--- Task prompt ---
Copy out the data below from the line containing "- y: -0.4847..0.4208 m" to the line containing "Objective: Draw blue", both lines included, with all images left out.

--- Data below ---
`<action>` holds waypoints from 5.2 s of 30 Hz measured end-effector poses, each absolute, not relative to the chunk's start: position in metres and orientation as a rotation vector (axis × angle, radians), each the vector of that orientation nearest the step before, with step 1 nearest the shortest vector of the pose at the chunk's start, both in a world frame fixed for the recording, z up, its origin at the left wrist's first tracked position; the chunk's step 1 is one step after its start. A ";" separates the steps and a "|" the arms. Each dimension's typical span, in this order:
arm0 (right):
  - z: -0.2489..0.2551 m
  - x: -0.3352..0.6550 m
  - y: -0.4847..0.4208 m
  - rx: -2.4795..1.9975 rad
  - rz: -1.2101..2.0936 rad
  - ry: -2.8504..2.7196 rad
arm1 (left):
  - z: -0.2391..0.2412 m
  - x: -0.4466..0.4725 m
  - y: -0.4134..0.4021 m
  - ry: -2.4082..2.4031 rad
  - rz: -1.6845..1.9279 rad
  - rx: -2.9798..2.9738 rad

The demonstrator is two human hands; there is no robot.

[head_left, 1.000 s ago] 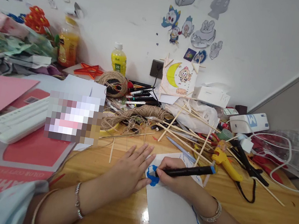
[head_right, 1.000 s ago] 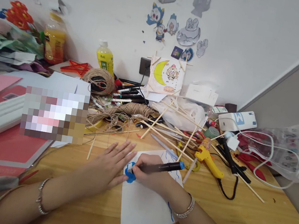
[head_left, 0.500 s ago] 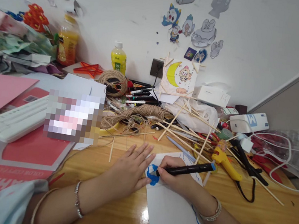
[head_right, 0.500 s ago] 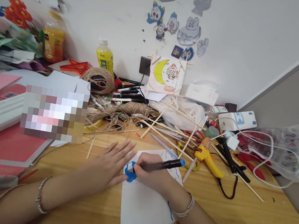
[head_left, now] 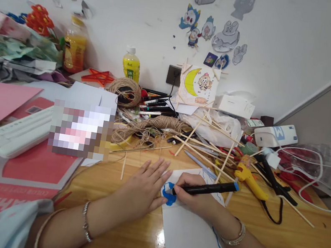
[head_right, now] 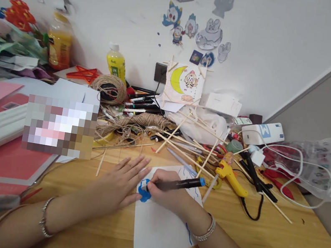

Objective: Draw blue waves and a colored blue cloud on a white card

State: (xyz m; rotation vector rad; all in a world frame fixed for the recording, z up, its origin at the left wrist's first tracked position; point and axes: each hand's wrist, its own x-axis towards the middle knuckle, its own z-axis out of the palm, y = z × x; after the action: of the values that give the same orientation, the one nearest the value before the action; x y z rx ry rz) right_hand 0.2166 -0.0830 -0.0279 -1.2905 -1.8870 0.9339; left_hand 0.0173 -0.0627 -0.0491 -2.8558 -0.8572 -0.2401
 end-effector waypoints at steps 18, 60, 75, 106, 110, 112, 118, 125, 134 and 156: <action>-0.026 0.216 -0.084 -1.339 0.883 -1.898 | -0.050 0.017 -0.062 -0.873 -0.279 -2.888; -0.028 0.217 -0.083 -1.336 0.901 -1.876 | -0.052 0.017 -0.063 -0.874 -0.317 -2.888; -0.026 0.217 -0.083 -1.372 0.914 -1.878 | -0.051 0.017 -0.063 -0.867 -0.290 -2.892; -0.027 0.216 -0.082 -1.373 0.897 -1.856 | -0.047 0.018 -0.063 -0.878 -0.221 -2.877; -0.026 0.215 -0.082 -1.404 0.884 -1.863 | -0.045 0.018 -0.063 -0.883 -0.184 -2.880; -0.025 0.215 -0.083 -1.410 0.877 -1.863 | -0.044 0.019 -0.063 -0.886 -0.180 -2.878; -0.027 0.217 -0.082 -1.381 0.886 -1.856 | -0.045 0.018 -0.063 -0.874 -0.202 -2.882; -0.029 0.218 -0.082 -1.380 0.870 -1.861 | -0.050 0.017 -0.063 -0.884 -0.270 -2.881; -0.028 0.217 -0.081 -1.407 0.878 -1.850 | -0.048 0.018 -0.063 -0.894 -0.218 -2.886; -0.025 0.217 -0.082 -1.370 0.899 -1.833 | -0.044 0.019 -0.064 -0.910 -0.196 -2.913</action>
State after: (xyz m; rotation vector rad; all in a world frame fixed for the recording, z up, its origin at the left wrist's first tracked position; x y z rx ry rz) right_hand 0.2168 -0.0823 -0.0251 -1.3704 -1.8335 0.8989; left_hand 0.0189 -0.0637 -0.0438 -2.9132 -0.9099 -0.1962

--- Task response ---
  - y: -0.4847..0.4208 m
  - rx: -2.4795..1.9975 rad
  - rz: -1.2101..2.0936 rad
  - ry: -2.8504..2.7196 rad
arm1 (left):
  - z: -0.2391..0.2412 m
  - x: -0.4466..0.4725 m
  - y: -0.4134..0.4021 m
  - ry: -2.4082..2.4031 rad
  - rz: -1.6845..1.9279 rad
  - rx: -2.9798..2.9738 rad

The demonstrator is two human hands; there is no robot.

[head_left, 1.000 s ago] 
[head_right, 1.000 s ago] 
[head_left, 0.500 s ago] 
[head_right, 0.500 s ago] 
[head_left, now] 
[head_right, now] 

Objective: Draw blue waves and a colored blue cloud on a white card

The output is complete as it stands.